How Andalusia Day is celebrated

February 28 is the Day of Andalusia, an eminently festive day in which the approval of the autonomy referendum of the Autonomous Community by the Andalusian people is remembered. If you want to know how Andalusia Day is celebrated, keep reading this article from.

Commemoration of the referendum

The Day of Andalusia is commemorated on February 28, date in which the referendum was held in 1980, by which Andalusia achieved its status as an Autonomous Community within the then recent Spanish democratic state, a status that was endorsed after the approval of its Statute of Autonomy on December 30, 1981 (subsequently amended in 2007). Andalusia was the only Spanish Autonomous Community that achieved this status through the so-called "fast track" of Article 151 of the Spanish Constitution, fruit of popular support demonstrated at the polls and after popular demands for years.

The most massive of the period took place on December 4, 1977, a day in which thousands of Andalusians took to the streets to demand autonomy from Andalusia, and in which the young Manuel José García Caparrós was shot dead in Malaga., when trying to place a flag in the building of the Provincial Council.

Public holiday

February 28 is a holiday throughout the Autonomous Community, and often leads to a "bridge" of several days, if that year falls near the weekend.

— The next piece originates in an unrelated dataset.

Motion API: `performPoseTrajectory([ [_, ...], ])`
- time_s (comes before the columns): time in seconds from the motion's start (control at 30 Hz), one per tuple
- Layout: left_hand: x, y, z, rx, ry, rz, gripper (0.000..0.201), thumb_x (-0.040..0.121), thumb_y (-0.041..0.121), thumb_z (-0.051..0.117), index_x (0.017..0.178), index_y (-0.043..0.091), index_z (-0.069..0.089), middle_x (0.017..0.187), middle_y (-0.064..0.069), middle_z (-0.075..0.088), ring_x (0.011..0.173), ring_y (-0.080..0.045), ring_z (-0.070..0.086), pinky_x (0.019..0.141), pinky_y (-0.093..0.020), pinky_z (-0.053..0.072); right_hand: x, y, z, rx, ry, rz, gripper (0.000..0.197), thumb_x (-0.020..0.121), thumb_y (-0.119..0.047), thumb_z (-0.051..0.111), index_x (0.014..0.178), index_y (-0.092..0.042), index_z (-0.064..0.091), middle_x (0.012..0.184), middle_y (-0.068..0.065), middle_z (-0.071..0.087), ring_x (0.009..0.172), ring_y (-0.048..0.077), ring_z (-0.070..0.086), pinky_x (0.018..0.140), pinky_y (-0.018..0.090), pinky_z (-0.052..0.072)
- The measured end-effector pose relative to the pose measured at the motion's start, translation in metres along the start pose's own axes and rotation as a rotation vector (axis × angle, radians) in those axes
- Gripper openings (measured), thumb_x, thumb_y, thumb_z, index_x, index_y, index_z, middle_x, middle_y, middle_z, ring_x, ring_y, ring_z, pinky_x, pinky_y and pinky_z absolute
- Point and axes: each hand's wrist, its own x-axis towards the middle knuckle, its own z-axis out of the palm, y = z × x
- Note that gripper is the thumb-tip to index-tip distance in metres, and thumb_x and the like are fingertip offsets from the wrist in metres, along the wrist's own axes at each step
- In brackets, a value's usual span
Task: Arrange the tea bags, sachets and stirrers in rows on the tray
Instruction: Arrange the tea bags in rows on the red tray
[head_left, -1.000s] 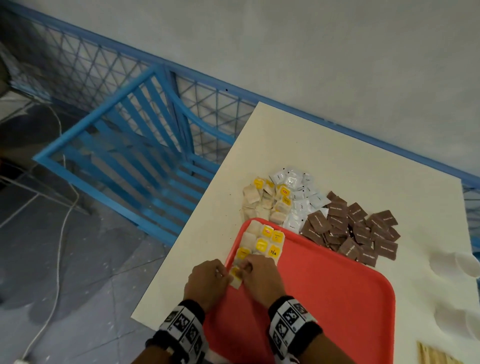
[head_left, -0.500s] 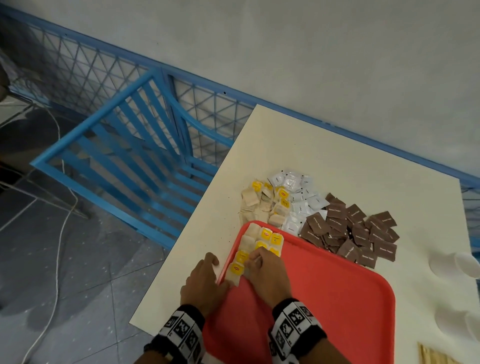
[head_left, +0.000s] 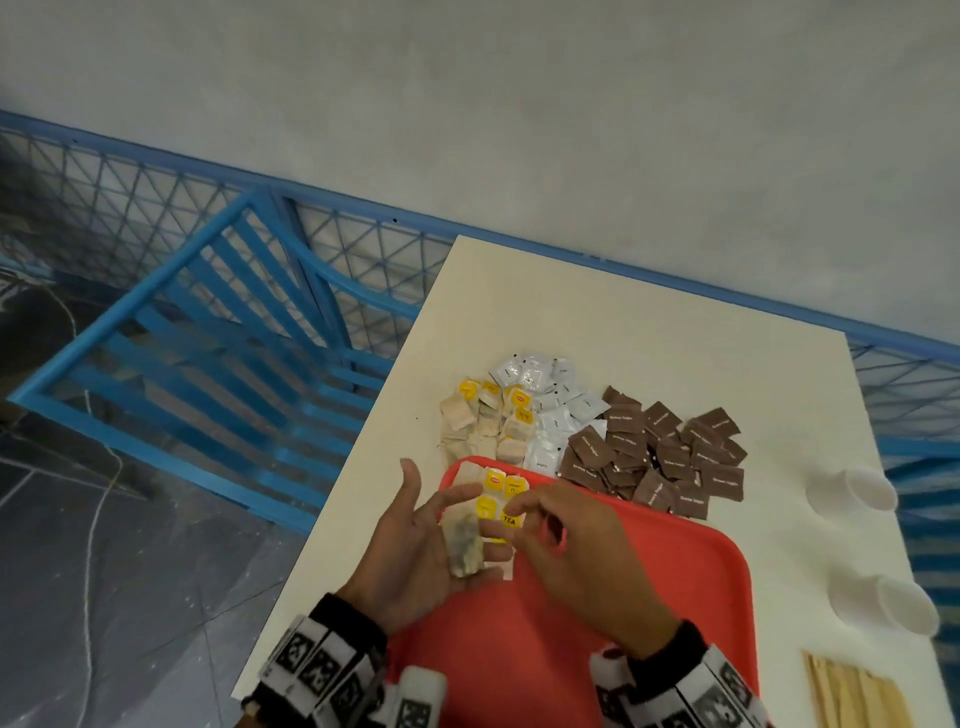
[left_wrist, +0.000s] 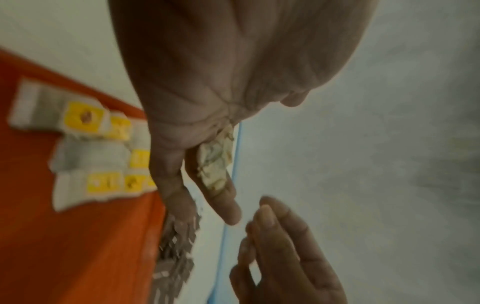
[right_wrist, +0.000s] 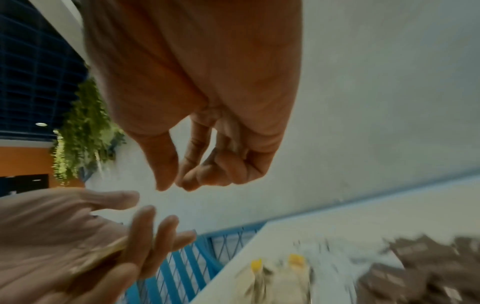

It is for this reason a date in which traditionally one lives with happiness and in which there is a great affluence of people in the main tourist centers of the Community, like Seville, Cordoba, Granada or Sierra Nevada. But beyond its festive nature as a non-working day, the Day of Andalusia is commemorated in many points of the Community, both collectively and privately, either with street activities, cultural events or hanging from the balconies the blanquiverde flag .

In the schools it is customary for example in the previous days to carry out activities in which this date is commemorated, the Andalusian hymn is sung and bread is eaten with olive oil.

The anthem

The Andalusian hymn is a composition of Blas Infante himself, considered as the "father of the Andalusian homeland", who composed the lyrics, and of the maestro José Castillo, who made the musical arrangements adapting a popular religious song of the peasants of some regions Andalusian It premiered for the first time in Seville in 1936 and the lyrics are as follows:

The white and green flag returns, after centuries of war, to say peace and hope, under the sun of our land. Andalusians, get up! Ask for land and freedom! Be for free Andalusia, Spain and Humanity! We Andalusians want to be what we were men of light, that we gave to men, the soul of men. Andalusians, get up! Ask for land and freedom! Be for free Andalusia, Spain and Humanity!

Institutional acts

The Junta de Andalucía celebrates this day with solemnity with institutional events in the eight provincial capitals, in which the Andalusian flag is presented to distinguished personalities and groups from each province in various areas, as a form of distinction. Likewise, the Teatro de la Maestranza in Seville hosts the ceremony of delivery of the titles of Favorite Sons of Andalusia to those people or institutions related to the Autonomous Community that have most significantly stood out both inside and outside its borders.